Survey: Student Satisfaction High for Academics and Student Services
In nearly every category from academic advising to the availability of financial aid, Southern Virginia University students express higher levels of satisfaction on a national survey than students at private colleges nationally.
According to the widely used Noel-Levitz Student Satisfaction Inventory, which the university administers annually, Southern Virginia students also are, on average, more satisfied that tuition paid is a worthwhile investment than students at other private four-year universities. Southern Virginia students also are more likely than students at national private four-year universities to say that they would enroll in their school again if they had the choice.
“We’re very pleased with this year’s results,” said Dr. John Armstrong, the university’s associate provost and chair of the Institutional Effectiveness Committee. “Not only do we surpass the averages for national private four-year institutions in almost every category, but the level of student satisfaction has increased over last year’s strong results, indicating that Southern Virginia continues to improve its academic and student support services.”
Overall, the results keep getting better from year to year. The three items scoring highest in importance and satisfaction over the past two years have been the expertise of the university’s faculty, the student’s ability to experience intellectual growth at Southern Virginia, and the quality of classroom instruction.
In this fall’s survey, 89 percent of students surveyed said that Southern Virginia had met or exceeded their expectations, compared to 82 percent in 2010, 85 percent in 2009, and 81 percent in 2008. Some of the greatest improvements in student satisfaction from last year include the safety and security of the campus, the number of weekend activities, and the accuracy and speed of the Registrar’s Office in evaluating transfer credits.
The survey, completed by over half of the fall semester student body, measures both the level of student satisfaction with campus services and the degree to which students think these services are important.

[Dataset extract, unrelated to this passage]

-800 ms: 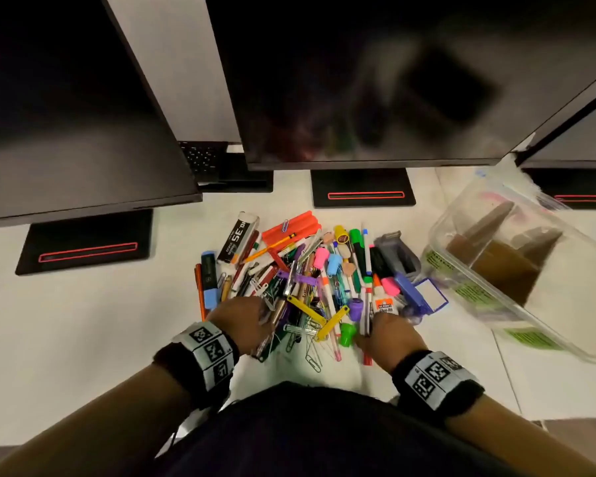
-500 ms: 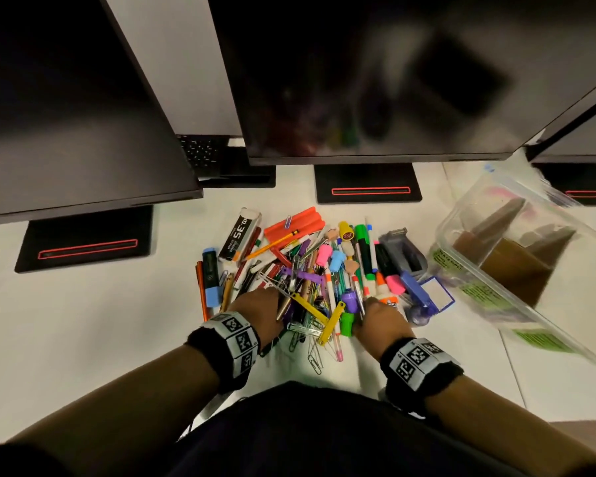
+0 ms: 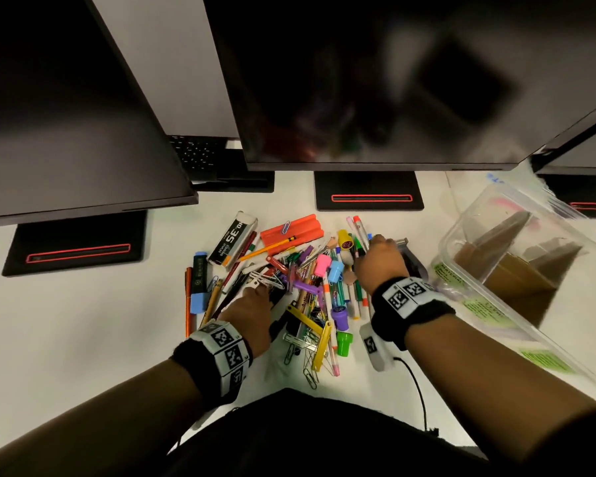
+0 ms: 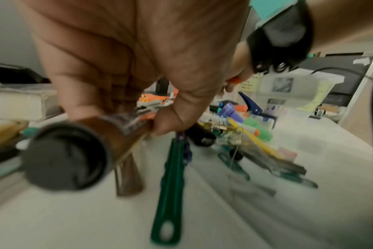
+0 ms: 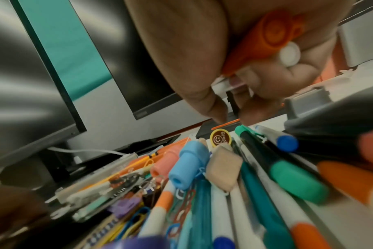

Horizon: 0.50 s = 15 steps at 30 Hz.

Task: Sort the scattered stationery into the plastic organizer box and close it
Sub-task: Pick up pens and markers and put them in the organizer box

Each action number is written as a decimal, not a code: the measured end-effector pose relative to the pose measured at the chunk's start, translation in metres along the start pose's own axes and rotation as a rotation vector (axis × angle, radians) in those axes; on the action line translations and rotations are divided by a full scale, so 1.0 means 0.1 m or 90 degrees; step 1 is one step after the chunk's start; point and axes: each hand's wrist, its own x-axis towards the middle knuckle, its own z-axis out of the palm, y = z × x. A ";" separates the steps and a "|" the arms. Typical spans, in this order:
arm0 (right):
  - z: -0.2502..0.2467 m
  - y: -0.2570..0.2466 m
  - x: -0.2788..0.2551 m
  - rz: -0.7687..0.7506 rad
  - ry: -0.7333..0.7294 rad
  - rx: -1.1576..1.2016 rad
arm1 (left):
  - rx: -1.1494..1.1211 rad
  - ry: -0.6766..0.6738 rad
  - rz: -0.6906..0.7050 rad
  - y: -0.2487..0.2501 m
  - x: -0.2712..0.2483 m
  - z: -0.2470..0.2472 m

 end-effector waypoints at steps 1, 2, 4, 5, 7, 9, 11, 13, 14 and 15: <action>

The largest gap between Southern Virginia and other universities is that Southern Virginia students are more satisfied that residence hall staff members care about them as individuals.
“These survey results complement what we have learned from other assessments,” said Armstrong. “For example, last year’s Collegiate Learning Assessment showed that Southern Virginia ranks in the 93rd percentile nationally for what it does to improve a student’s ability to write critically and persuasively. Our students value intellectual growth, and there is concrete evidence that they receive that here.”